Balancing rewards and risk
Our findings and existing knowledge about black bears’ seasonal energetic demands indicate that bears may be operating in a “landscape of fear” – a conceptual model that ecologists originally developed in studies of prey species such as elk. Viewed through this framework, an individual animal’s behavior is the result of a cost-benefit analysis that trades off food reward against risk. For black bears, the reward is high-calorie supplemental food and the risk is encounters with humans.
In spring when natural foods are scarce, and in fall when bears need to gain weight for hibernation, the attraction of food rewards outweighs the associated risks. Still, bears try to mitigate this risk as much as possible by altering their natural activity patterns to visit developed areas at night, when human activity is lowest.
In summer, when natural foods are more abundant and bears are least metabolically stressed, we did not observe these behavioral changes. Bears avoided developed areas at all times of day.

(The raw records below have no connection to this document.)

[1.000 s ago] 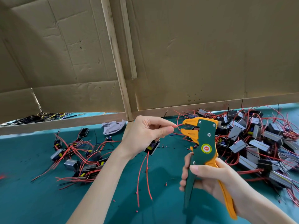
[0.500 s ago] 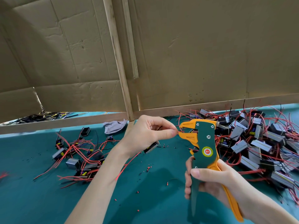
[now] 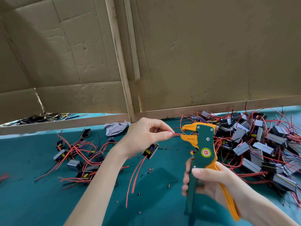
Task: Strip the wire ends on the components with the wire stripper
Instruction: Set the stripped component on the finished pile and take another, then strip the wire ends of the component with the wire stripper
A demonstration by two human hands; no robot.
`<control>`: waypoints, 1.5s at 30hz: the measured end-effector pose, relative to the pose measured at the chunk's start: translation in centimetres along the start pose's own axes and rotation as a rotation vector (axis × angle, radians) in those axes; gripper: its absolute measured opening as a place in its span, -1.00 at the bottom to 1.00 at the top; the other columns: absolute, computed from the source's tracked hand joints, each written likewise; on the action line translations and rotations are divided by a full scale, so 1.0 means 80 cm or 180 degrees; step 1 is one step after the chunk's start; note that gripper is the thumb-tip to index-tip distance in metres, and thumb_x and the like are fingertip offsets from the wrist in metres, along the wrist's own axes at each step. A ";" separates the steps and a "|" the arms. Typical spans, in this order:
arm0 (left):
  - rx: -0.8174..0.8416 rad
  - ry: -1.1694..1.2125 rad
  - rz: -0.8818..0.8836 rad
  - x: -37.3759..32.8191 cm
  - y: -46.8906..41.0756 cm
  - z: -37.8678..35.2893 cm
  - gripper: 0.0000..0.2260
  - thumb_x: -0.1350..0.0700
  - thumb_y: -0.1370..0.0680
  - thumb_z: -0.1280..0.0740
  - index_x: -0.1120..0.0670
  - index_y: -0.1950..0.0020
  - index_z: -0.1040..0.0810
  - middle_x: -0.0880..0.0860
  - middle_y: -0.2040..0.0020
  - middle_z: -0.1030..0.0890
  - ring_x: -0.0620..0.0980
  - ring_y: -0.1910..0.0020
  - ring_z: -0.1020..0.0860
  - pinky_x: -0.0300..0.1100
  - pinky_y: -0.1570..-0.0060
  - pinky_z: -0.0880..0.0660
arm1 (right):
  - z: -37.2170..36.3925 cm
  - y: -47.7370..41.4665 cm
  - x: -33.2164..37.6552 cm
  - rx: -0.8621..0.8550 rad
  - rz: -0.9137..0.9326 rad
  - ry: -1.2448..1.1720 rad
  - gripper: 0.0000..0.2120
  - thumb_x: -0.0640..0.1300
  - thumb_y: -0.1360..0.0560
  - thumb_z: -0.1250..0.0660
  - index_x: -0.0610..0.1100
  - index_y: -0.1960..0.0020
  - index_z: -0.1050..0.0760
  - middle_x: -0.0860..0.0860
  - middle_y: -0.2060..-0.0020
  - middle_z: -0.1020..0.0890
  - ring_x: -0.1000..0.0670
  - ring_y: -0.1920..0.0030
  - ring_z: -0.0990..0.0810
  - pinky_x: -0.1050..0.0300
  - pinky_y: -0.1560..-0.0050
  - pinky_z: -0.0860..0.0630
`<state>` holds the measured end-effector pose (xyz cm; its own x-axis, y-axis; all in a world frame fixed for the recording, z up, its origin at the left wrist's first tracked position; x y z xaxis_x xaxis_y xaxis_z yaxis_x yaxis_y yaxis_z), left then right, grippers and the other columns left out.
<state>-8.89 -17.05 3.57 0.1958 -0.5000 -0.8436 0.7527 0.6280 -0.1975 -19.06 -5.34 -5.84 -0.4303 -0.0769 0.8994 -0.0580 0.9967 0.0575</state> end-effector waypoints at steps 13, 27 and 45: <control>-0.0908 -0.0151 -0.0432 -0.016 -0.015 0.027 -0.91 0.19 -0.52 -0.41 0.03 0.14 -0.67 -0.13 0.33 -0.60 -0.19 0.34 -0.43 -0.37 0.25 -0.38 | 0.017 -0.004 -0.005 -0.0353 -0.0267 -0.0254 -0.61 -0.25 -0.09 -0.52 -0.32 0.12 -0.57 -0.31 0.26 -0.56 -0.29 0.25 -0.61 -0.17 0.19 -0.61; -0.0278 0.0690 -0.0606 -0.090 -0.112 -0.114 -0.74 0.35 -0.57 -0.24 0.15 -0.19 -0.58 0.06 -0.19 -0.59 -0.01 -0.01 -0.44 -0.17 -0.13 -0.41 | 0.031 -0.006 -0.015 -0.0462 -0.0485 -0.0859 -0.73 -0.45 -0.28 -0.26 -0.35 0.02 -0.45 -0.46 -0.04 -0.60 -0.43 -0.03 -0.63 -0.31 0.07 -0.62; -0.0399 -0.3090 0.2312 0.159 0.002 0.075 -0.76 0.17 -0.49 -0.28 0.10 -0.14 -0.58 0.10 -0.07 -0.62 0.14 -0.03 -0.58 -0.09 0.03 -0.51 | 0.039 -0.013 -0.012 -0.0519 -0.0122 -0.1010 -0.64 -0.41 -0.14 -0.35 -0.29 0.06 -0.48 -0.25 0.28 -0.56 -0.23 0.31 -0.59 -0.14 0.21 -0.62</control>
<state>-2.50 -26.89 -4.18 0.9750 -0.2128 -0.0646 0.2173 0.9734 0.0729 -21.38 -6.38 -8.09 -0.6903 -0.0934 0.7175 0.0540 0.9822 0.1799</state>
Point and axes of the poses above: each hand's wrist, its own y-axis away from the middle knuckle, its own z-axis out of the back of the hand, x = y × z, the point moved 7 cm from there along -y, towards the middle knuckle
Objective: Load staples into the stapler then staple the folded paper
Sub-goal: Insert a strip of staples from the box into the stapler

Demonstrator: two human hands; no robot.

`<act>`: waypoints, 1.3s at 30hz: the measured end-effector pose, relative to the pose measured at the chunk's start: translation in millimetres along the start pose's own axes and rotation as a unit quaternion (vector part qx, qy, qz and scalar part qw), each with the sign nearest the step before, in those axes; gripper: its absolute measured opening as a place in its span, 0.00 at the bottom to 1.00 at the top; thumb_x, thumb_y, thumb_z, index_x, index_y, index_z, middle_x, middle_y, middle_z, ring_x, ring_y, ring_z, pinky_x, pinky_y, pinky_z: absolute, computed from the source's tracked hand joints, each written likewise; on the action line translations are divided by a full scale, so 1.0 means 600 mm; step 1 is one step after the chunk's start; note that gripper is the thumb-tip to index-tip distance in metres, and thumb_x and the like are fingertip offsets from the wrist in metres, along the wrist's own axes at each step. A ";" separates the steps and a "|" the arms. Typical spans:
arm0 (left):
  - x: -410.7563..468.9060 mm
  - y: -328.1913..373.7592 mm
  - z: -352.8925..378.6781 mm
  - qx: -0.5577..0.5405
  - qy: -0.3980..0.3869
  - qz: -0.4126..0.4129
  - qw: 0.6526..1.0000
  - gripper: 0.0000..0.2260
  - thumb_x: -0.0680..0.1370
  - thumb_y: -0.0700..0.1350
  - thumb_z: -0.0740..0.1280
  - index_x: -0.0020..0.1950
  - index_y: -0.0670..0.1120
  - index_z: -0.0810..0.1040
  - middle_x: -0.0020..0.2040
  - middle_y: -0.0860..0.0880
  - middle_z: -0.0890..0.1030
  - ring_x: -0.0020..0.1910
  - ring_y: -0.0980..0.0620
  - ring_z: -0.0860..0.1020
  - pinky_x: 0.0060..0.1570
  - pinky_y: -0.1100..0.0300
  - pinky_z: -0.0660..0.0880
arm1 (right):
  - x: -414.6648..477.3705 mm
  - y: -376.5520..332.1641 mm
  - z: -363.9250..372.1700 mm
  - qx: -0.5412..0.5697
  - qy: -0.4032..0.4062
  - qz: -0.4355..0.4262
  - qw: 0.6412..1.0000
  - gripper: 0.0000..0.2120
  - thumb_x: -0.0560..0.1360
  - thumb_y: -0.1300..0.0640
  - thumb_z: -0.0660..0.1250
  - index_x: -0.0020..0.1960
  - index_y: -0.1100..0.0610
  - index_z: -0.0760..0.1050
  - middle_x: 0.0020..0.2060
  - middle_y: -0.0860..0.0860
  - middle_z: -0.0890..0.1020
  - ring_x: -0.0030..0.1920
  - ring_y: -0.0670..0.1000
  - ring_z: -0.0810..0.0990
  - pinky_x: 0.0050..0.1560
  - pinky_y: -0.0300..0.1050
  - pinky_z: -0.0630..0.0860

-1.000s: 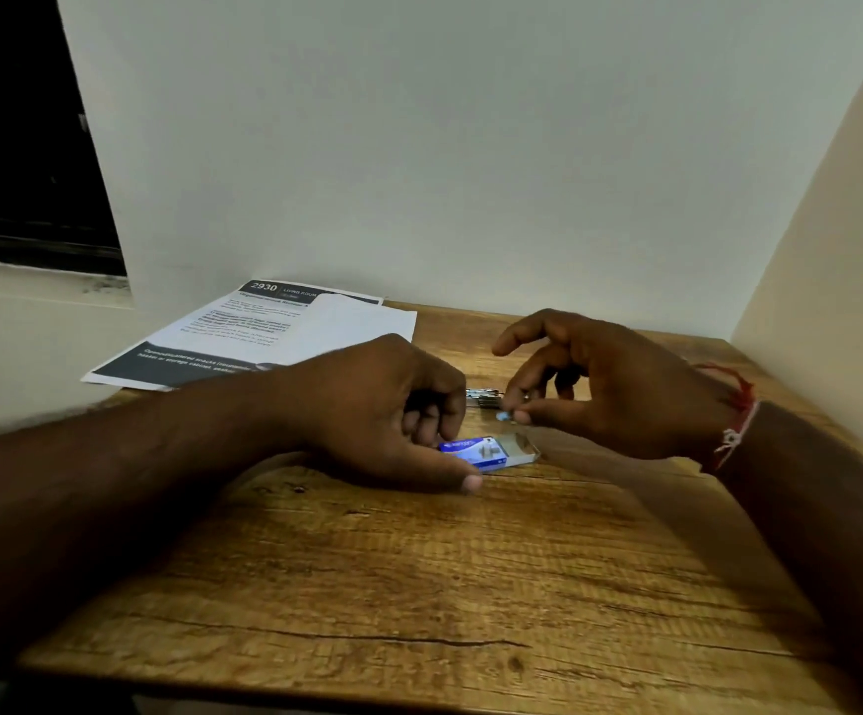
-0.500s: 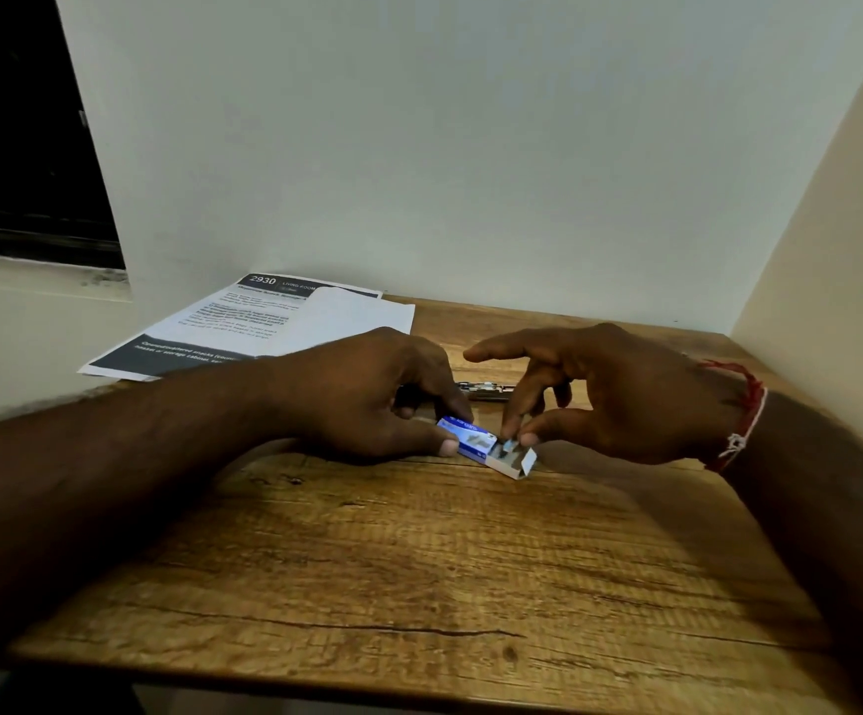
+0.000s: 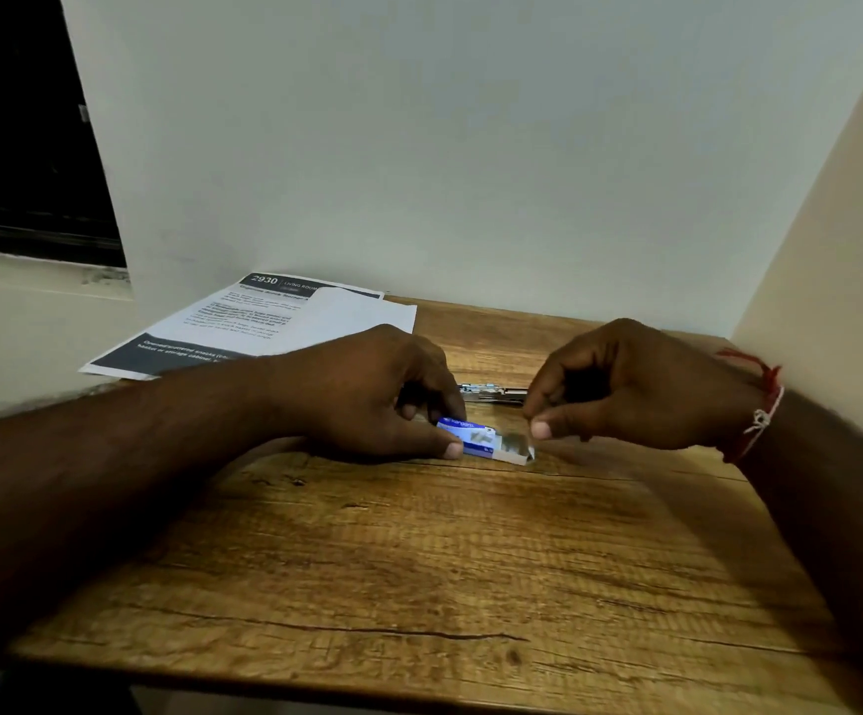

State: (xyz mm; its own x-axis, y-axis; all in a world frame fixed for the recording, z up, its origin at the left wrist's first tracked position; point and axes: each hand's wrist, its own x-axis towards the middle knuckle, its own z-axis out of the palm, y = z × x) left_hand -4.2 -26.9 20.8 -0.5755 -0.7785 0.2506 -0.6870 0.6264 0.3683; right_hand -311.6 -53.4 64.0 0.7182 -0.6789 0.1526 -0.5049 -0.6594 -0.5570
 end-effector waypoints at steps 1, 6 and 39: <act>0.000 0.001 -0.001 0.000 0.000 -0.007 1.000 0.14 0.77 0.61 0.81 0.60 0.58 0.91 0.49 0.59 0.85 0.45 0.55 0.84 0.44 0.58 0.83 | -0.001 0.001 0.001 0.006 -0.008 0.001 1.000 0.10 0.70 0.50 0.85 0.49 0.48 0.90 0.45 0.48 0.91 0.46 0.48 0.90 0.51 0.49 0.87; 0.001 0.003 -0.001 -0.012 0.008 -0.032 0.999 0.13 0.76 0.61 0.82 0.57 0.58 0.91 0.49 0.57 0.86 0.44 0.57 0.85 0.41 0.65 0.80 | 0.003 0.014 0.008 0.024 -0.018 0.034 0.999 0.17 0.65 0.50 0.88 0.51 0.51 0.89 0.46 0.49 0.92 0.48 0.50 0.91 0.57 0.54 0.87; 0.006 0.012 0.015 0.005 0.033 -0.022 0.999 0.15 0.76 0.61 0.82 0.59 0.56 0.92 0.46 0.58 0.84 0.45 0.59 0.84 0.43 0.62 0.81 | 0.021 0.021 0.050 -0.013 0.053 -0.030 0.998 0.20 0.70 0.56 0.86 0.61 0.49 0.90 0.47 0.41 0.92 0.48 0.41 0.90 0.55 0.39 0.87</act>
State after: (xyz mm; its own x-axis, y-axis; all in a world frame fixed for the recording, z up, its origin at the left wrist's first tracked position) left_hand -14.9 -24.8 16.3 -0.5146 -0.8054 0.2941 -0.7153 0.5924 0.3706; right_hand -294.5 -60.6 34.1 0.6944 -0.6666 0.2710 -0.4754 -0.7077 -0.5227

Easy dinner pickings. Florida Fish and Wildlife, CC BY-ND
A wild bear becomes suburbanized
The story was more nuanced when we considered individual bears. We developed movement models for each of our collared bears, and found that their responses to some landscape features varied.
For example, we found some bears avoided human development less than others. These bears lived in more populated areas, with densities in their territories of at least 190 houses per square mile (75 houses per square kilometer). Planners classify such areas as country suburbs or early suburbanization.
Our findings indicate that black bears can adjust from living in more natural areas to living in areas with some human development. Factors such as the distribution of bears in an area and the availability of open territories may affect their willingness to settle near humans.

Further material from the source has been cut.